Seguimos caminando y, para mi sorpresa, él no se despidió al llegar a la esquina. Me acompañó hasta el pequeño supermercado, entró conmigo como si fuéramos amigos de toda la vida y se quedó a mi lado mientras yo escogía con cuidado dos paquetes de pasta y algo de salsa barata. Sabía que compartir significaba restarme una comida más tarde, pero no me importó. Había crecido con la frase: “Donde comen dos, comen tres”, y por una vez quise aplicarla sin sentirme culpable.

Salimos, busqué un rincón con una mesa de cemento y preparé improvisadamente un ramen con el agua caliente de mi termo. Él se inclinó exageradamente al recibir el plato.

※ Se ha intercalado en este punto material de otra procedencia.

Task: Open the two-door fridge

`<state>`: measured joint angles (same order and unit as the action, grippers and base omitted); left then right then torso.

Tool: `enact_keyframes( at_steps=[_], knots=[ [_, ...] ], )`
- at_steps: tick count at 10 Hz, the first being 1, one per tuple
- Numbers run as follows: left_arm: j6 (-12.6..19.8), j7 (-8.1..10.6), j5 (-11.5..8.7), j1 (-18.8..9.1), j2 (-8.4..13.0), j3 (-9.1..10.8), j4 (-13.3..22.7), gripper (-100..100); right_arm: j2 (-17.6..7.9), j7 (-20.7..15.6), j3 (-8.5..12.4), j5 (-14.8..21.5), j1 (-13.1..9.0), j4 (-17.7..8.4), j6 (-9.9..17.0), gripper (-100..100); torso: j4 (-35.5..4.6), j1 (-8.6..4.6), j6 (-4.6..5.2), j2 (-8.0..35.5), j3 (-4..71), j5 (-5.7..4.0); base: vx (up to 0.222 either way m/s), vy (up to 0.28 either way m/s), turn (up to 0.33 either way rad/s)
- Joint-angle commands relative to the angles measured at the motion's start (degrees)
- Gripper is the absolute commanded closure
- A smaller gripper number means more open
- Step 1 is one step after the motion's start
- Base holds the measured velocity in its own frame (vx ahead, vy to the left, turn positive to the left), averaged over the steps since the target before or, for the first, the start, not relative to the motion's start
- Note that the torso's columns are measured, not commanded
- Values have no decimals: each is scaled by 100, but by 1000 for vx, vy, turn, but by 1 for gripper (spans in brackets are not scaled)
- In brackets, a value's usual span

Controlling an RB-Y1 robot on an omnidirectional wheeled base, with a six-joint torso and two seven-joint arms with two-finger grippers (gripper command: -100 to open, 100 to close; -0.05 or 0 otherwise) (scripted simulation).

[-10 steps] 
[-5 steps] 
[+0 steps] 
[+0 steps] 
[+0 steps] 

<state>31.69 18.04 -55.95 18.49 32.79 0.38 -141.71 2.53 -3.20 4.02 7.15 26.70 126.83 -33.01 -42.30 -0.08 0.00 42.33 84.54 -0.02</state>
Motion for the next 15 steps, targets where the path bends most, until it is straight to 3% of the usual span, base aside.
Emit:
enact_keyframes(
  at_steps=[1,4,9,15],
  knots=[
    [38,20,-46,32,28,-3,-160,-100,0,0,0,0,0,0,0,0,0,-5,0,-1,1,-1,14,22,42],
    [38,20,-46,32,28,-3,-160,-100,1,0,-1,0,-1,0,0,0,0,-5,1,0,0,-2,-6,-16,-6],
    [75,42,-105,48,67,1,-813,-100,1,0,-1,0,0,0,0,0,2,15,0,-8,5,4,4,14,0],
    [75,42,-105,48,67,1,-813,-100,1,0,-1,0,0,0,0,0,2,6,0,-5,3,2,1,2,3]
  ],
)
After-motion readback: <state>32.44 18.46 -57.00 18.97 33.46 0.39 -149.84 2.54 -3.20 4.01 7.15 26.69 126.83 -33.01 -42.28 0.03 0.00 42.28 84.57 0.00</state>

—¡Gracias por la comida! —dijo con una reverencia torpe, haciéndome soltar otra carcajada.

Nos sentamos a comer y, por primera vez en mucho tiempo, la comida no supo a carencia, sino a compañía. Su presencia llenaba el silencio con pequeños chistes flojos, anécdotas familiares y un aire de normalidad que yo había olvidado. Era como si, por un rato, el mundo no estuviera dividido en “ricos” y “pobres”, sino en “gente que sabe acompañar” y “gente que no”.

Mientras comíamos, recordé las charlas con Alexander sobre aquel libro de la Ley de la Atracción. Yo siempre había pensado que eran tonterías de autoayuda barata, pero ahora, viendo la calidez de este momento, me pregunté si quizá había algo de cierto. ¿Y si mis pensamientos pesimistas eran los que me ataban a esta vida de miedo y resignación? ¿Y si podía empezar a cambiar la manera en que veía las cosas, aunque lo que me rodeara siguiera siendo el mismo caos?

No tenía las respuestas, y la sola idea de intentarlo me daba pánico. Pero esa semilla ya estaba plantada: ¿serían mis miedos tan grandes como parecían, o era yo quien les daba ese poder?